More than likely, if you or I saw someone actually brought back to life after dying, we would have some awe for the person who brought them back to life. These are such unusual happenings that they command our respect and our awe. The story of Elijah in the first reading and of Jesus in the Gospel demand our attention. Our minds are always programmed not to accept such miraculous happenings. Instead, our minds work overtime to find a more rational explanation!

One of the proofs of God's presence in a life is when a person is able to work miracles and healings. We also know that there can be deceptions. One of the ways in which the Church recognizes that a person is a saint, in the official way, is when miracles happen through the intercession of the saint. Many of us have never seen such miracles close up and so they remain sort of hypothetical realities. Some of us have seen and experiences such miracles and believe for sure that God is present and that there is some reality beyond this one and which reaches into our present lives.

The first reading today is from the First Book of Kings and is about the Prophet Elijah.
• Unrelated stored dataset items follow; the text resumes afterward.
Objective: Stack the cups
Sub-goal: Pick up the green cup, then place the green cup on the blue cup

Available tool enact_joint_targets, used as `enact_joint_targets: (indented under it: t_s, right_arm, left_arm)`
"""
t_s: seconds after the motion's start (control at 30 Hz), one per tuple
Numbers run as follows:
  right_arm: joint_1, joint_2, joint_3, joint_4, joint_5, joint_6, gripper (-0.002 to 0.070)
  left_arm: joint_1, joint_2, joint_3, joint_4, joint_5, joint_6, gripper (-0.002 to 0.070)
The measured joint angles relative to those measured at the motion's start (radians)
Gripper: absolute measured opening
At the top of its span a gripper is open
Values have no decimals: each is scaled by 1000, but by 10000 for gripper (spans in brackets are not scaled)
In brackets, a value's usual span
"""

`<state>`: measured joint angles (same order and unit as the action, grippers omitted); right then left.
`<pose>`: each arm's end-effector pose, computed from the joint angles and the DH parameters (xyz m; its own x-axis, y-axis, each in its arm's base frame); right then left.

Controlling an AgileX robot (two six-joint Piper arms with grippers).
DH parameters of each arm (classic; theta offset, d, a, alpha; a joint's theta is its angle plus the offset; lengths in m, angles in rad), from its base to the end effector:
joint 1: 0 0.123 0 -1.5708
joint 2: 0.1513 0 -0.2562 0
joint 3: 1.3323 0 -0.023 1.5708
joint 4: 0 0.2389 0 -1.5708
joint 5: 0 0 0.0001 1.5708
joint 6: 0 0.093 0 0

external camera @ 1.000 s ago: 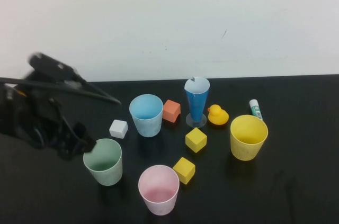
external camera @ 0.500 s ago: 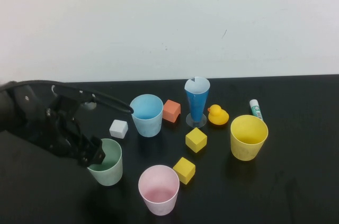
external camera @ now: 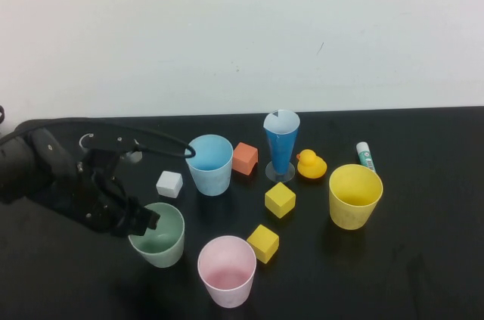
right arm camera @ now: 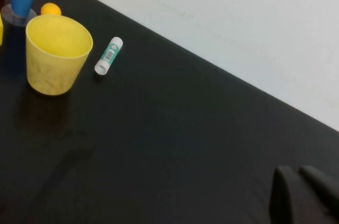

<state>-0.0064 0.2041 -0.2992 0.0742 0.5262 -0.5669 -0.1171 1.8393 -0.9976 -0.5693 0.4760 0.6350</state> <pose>0.0781 0.0030 0.2468 -0.2806 -0.4797 -0.8313 -0.1870 0.8769 -0.4428 0.3249 -0.0614 0.1273 -0.8811 0.2183 -0.4194 0.3160 0.9318 -0.1788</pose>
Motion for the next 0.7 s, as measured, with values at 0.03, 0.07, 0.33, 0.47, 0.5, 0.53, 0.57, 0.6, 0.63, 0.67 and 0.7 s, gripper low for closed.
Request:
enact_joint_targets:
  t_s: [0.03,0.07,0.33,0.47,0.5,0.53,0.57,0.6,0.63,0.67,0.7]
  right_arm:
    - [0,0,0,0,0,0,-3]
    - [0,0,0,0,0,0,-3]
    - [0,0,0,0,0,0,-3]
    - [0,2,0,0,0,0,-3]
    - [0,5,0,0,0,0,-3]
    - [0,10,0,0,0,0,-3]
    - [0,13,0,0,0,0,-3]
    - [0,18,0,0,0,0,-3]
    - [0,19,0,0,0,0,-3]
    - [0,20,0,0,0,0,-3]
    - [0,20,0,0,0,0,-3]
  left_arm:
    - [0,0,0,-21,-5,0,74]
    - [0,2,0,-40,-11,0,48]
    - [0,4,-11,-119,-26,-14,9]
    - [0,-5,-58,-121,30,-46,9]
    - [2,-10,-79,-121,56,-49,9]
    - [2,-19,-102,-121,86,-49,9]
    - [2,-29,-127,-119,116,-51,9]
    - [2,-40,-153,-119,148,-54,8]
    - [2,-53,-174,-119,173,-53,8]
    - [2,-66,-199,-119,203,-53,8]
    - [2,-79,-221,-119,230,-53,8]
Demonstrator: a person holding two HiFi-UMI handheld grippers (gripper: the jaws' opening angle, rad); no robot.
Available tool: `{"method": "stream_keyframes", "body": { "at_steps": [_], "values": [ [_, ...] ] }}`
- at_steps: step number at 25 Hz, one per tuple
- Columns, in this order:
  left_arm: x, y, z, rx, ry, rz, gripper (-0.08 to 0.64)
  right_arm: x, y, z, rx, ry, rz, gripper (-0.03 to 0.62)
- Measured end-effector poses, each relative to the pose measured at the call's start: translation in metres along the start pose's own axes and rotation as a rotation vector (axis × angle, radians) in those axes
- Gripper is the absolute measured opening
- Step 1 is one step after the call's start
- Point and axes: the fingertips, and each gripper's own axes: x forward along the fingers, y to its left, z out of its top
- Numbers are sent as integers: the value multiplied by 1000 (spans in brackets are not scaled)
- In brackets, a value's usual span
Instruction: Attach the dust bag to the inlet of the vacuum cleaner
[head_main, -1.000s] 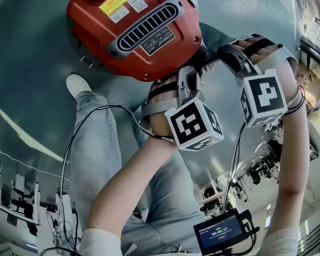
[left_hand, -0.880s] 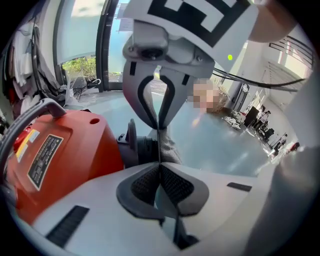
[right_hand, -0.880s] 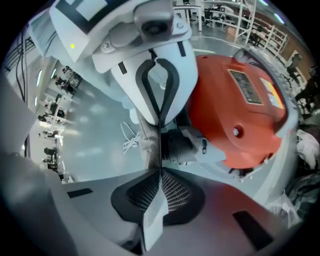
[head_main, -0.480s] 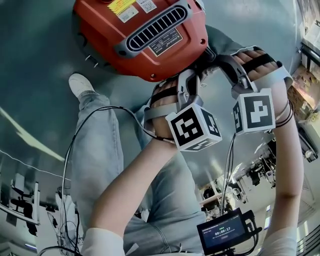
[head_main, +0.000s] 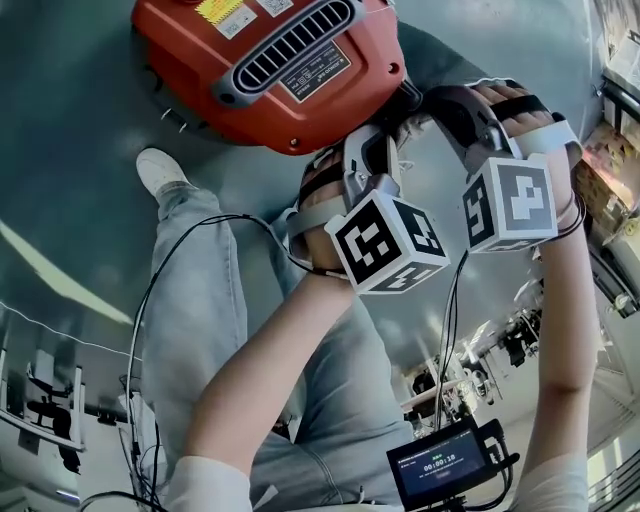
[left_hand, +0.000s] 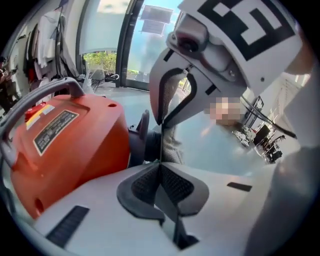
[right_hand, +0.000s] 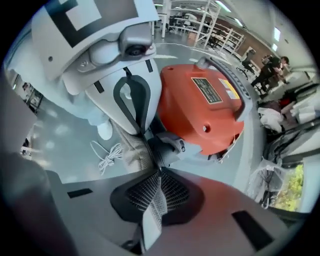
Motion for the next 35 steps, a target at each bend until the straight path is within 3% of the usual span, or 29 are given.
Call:
{"method": "stream_keyframes", "body": {
  "at_steps": [4,8,10,12,16,18,22,24,29,32,35],
  "values": [
    [-2,0,6,-14,-11,-6,11,8,3,-6,116,-31,0,9],
    [-6,-3,3,28,-47,-65,11,1,-2,-3,374,-151,-45,21],
    [-14,-6,-5,45,-17,-119,12,-15,-12,-10,514,-195,-127,70],
    [-27,-2,-13,58,3,-145,12,-37,-23,-23,682,-247,-234,69],
    [-63,17,-8,58,-74,-136,12,-73,-24,-33,962,-326,-398,69],
    [-81,24,1,61,-145,-182,11,-85,-15,-21,1111,-418,-449,67],
    [-116,30,20,113,-236,-251,11,-117,-1,12,1388,-716,-521,67],
    [-130,29,28,147,-238,-268,11,-134,9,25,1444,-789,-551,66],
    [-172,17,44,238,-215,-308,11,-166,29,44,1554,-845,-595,66],
    [-202,6,52,235,-222,-327,10,-195,36,56,1591,-961,-617,66],
    [-229,-3,63,237,-239,-318,11,-231,39,58,1587,-1010,-661,66]
  ]
}}
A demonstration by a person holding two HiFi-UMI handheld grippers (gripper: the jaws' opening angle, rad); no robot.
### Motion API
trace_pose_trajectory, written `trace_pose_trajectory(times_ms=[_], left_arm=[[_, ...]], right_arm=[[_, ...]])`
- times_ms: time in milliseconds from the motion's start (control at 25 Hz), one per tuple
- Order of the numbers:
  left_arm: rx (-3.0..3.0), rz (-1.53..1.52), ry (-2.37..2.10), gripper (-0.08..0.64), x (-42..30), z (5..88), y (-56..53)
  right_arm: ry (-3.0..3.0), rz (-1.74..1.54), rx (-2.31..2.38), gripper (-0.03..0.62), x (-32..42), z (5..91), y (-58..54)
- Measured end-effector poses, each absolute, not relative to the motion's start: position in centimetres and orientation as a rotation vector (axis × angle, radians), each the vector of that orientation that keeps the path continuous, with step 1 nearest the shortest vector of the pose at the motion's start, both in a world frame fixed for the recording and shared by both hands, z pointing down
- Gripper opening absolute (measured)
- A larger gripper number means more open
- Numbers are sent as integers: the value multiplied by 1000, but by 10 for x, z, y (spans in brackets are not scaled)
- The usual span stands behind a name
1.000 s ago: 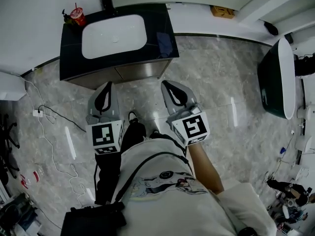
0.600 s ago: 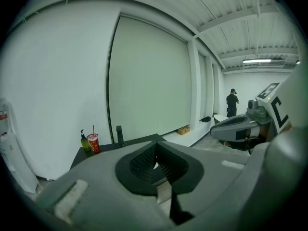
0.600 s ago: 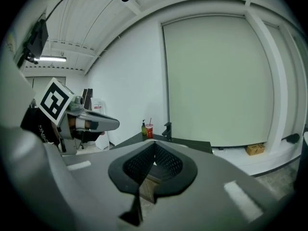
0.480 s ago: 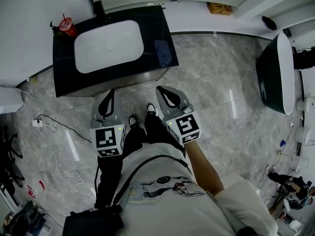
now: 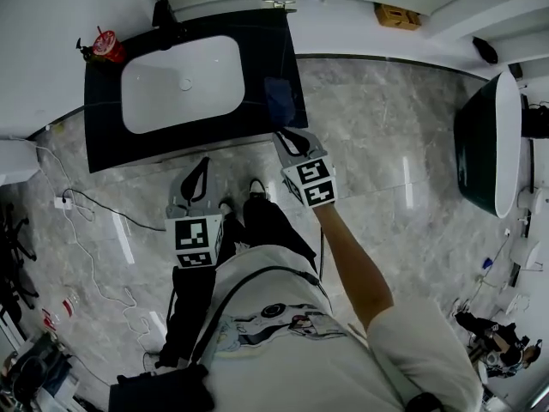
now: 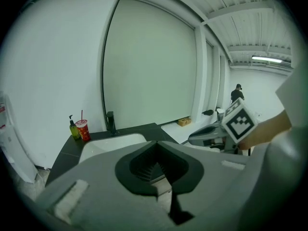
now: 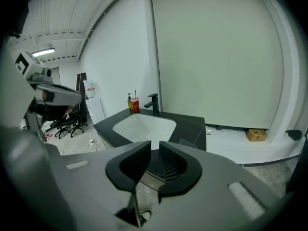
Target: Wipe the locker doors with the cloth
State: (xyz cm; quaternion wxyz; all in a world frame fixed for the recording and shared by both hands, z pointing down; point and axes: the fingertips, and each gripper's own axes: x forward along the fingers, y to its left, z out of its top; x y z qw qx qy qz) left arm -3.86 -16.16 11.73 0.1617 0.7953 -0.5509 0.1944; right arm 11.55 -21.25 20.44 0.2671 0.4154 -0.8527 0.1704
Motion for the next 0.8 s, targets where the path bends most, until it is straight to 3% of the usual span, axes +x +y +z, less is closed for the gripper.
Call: trace_pose_trajectory(times_ms=[400,800], left_arm=[[2193,658,-1526,2,-28,154,-157],[2151,700,-1489,2,-22,180,-170]], right_arm=[[-2104,453,945,117,138,311,-293],[-1980,404,831,192,139,363,-328]])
His powers were to strong and remarkable that everyone recognized that somehow he was a Man of God. The closest imagine that we have today, perhaps, was Padre Pio, in Italy, who died only in 1968. His fame had spread far and wide and many people experienced miracles through him, even during his lifetime. As with all such miracle workers, however, many also doubted. With Elijah, even the power of miracles did not help him draw everyone to God.
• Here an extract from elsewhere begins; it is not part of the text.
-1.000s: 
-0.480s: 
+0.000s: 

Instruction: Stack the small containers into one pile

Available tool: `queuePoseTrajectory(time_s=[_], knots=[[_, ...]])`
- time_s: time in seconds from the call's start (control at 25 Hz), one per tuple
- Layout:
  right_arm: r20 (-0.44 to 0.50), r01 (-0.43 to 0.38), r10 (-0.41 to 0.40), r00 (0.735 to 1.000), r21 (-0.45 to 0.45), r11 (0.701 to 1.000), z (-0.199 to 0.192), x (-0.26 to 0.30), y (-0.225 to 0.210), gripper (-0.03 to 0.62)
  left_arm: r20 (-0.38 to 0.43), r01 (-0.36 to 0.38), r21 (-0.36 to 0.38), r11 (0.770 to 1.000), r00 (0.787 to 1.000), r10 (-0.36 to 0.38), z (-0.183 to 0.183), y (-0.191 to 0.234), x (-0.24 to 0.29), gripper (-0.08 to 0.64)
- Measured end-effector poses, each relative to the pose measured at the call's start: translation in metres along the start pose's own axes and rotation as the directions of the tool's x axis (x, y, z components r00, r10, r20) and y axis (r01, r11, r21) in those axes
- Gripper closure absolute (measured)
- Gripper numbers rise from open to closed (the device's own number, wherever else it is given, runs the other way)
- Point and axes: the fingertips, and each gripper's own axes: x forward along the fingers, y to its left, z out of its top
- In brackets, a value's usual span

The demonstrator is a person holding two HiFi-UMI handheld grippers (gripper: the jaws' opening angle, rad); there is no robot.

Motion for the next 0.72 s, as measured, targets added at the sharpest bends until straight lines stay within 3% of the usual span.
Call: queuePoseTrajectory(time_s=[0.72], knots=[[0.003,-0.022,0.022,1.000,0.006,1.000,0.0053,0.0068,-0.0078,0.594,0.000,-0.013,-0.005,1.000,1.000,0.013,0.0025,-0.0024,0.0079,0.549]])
The second reading is from the Letter to the Galatians and is Paul's account of his own conversion. He wants his readers to be sure that what happened in him was of divine origin and was not simply a human change of mind. God worked mightily in him and made him an apostle. We also can at times feel God touching on us—and most of us resist because such a happening is too far out of our comfort zone. We are much happier living within normal life.

The Gospel from Saint Luke today tells us of Jesus bringing the dead son of a widow from Nain back to life. Once more we are in the presence of a divine reality reaching into ordinary human life. We know that these miracles of Jesus brought him many followers. Often, however, it brought a disbelief on the part of official religion.

Miracles can divide us as they did divide the people in the time of Elijah and in the time of Jesus. We are mostly skeptical about things happening from a divine origin. We don't want to appear fools and people who see miracles all around us.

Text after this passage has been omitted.